- Work item -
In the entries below, the lines from the one with "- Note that" through the one with "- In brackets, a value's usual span" are to be copied exactly; both ends count.
Materials provided START
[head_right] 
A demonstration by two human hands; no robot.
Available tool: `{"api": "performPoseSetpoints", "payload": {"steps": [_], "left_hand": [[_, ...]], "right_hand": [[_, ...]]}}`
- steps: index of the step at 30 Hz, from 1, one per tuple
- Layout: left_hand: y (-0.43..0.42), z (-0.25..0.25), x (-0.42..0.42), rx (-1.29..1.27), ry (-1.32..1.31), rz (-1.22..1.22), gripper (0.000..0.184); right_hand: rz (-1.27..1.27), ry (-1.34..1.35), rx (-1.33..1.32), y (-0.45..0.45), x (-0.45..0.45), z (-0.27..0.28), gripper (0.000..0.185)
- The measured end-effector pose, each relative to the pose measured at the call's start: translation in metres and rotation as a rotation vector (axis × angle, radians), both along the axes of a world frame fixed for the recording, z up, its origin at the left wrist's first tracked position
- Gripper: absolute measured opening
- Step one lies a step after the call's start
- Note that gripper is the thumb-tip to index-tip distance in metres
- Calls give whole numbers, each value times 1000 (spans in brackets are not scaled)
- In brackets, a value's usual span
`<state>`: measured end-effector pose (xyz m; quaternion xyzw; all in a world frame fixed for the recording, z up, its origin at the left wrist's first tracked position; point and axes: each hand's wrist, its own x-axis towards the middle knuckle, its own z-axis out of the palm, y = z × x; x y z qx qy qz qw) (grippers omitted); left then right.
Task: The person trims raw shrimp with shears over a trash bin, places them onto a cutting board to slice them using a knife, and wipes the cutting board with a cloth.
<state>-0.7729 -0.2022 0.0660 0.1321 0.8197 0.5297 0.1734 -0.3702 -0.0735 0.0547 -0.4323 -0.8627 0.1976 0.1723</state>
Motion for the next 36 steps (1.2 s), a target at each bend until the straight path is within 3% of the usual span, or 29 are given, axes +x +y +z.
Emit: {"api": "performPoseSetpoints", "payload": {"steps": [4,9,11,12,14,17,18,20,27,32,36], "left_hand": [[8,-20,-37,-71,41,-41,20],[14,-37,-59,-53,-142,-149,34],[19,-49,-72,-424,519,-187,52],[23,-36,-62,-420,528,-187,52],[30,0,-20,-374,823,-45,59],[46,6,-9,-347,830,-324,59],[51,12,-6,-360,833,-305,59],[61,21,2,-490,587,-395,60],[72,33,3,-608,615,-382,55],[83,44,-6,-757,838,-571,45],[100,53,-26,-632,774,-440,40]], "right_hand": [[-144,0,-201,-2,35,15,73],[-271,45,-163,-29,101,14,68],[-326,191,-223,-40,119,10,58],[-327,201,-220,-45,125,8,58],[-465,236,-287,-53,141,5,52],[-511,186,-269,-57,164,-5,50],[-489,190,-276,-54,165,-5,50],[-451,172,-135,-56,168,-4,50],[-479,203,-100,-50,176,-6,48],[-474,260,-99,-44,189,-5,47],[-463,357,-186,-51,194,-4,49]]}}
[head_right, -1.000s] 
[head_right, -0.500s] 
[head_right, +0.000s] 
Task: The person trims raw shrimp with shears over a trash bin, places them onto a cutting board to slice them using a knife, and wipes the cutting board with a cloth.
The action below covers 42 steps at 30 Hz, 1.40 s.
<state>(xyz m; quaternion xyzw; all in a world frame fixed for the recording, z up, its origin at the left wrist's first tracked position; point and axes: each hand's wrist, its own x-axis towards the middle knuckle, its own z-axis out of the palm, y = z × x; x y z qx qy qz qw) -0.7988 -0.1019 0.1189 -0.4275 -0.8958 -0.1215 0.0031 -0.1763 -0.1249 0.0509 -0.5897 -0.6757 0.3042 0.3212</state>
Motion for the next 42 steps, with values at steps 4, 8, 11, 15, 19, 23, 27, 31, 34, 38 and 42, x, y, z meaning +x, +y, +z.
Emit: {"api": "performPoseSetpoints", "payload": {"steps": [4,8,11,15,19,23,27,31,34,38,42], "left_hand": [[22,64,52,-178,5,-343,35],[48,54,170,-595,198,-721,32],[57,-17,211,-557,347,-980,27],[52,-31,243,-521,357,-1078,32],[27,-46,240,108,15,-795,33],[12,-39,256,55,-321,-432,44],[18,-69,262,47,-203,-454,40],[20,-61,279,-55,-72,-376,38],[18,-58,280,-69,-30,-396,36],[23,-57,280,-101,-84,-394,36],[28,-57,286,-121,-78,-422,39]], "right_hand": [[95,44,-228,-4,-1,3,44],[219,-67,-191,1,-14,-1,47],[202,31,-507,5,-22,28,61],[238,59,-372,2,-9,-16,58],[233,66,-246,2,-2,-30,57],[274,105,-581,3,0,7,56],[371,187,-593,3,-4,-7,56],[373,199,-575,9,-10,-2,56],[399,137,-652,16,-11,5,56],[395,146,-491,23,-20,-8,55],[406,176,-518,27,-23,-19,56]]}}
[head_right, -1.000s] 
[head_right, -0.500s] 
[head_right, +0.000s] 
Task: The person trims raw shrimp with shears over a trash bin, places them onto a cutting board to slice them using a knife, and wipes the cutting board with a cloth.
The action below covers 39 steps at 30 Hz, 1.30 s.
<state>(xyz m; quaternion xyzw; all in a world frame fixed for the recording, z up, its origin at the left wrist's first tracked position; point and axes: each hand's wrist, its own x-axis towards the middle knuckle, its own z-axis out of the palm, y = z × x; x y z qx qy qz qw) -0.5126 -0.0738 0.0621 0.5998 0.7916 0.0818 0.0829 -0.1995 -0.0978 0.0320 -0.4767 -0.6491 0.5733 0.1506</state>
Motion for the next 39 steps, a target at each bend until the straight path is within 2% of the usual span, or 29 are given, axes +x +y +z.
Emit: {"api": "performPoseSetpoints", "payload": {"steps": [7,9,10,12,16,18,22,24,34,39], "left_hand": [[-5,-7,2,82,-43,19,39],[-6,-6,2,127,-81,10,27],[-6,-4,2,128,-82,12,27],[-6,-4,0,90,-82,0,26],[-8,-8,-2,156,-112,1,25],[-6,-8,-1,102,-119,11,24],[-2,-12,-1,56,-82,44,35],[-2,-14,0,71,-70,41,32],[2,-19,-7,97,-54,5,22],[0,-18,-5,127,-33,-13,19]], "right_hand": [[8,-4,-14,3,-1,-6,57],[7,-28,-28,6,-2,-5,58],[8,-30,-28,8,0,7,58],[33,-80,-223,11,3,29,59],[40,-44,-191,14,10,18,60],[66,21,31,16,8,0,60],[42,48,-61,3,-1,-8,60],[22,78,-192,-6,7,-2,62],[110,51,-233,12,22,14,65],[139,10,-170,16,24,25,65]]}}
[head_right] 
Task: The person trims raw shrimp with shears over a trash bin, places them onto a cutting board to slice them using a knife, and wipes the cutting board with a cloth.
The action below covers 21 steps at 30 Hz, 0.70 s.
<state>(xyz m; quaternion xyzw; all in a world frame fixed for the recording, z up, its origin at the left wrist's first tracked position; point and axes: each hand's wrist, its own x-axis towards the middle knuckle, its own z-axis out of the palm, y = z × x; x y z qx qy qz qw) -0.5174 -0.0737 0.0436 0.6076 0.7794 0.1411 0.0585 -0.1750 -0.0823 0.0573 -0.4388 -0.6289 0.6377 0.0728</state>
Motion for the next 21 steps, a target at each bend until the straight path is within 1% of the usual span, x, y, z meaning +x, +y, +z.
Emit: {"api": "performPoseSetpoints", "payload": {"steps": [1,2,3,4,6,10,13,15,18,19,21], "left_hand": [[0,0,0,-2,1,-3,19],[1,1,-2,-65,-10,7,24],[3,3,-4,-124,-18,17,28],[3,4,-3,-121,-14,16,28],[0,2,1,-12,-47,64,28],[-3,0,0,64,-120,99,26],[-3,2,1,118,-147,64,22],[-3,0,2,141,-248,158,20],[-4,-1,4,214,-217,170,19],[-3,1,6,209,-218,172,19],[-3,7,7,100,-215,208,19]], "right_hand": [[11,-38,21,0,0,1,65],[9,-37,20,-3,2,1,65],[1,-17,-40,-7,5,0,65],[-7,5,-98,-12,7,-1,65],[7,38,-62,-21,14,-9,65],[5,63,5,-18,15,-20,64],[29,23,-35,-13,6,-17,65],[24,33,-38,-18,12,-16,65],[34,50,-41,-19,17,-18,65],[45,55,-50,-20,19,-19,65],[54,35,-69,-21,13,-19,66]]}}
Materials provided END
- Solution -
- Note that gripper is the thumb-tip to index-tip distance in metres
- Calls give whole numbers, each value times 1000 (spans in brackets are not scaled)
- In brackets, a value's usual span

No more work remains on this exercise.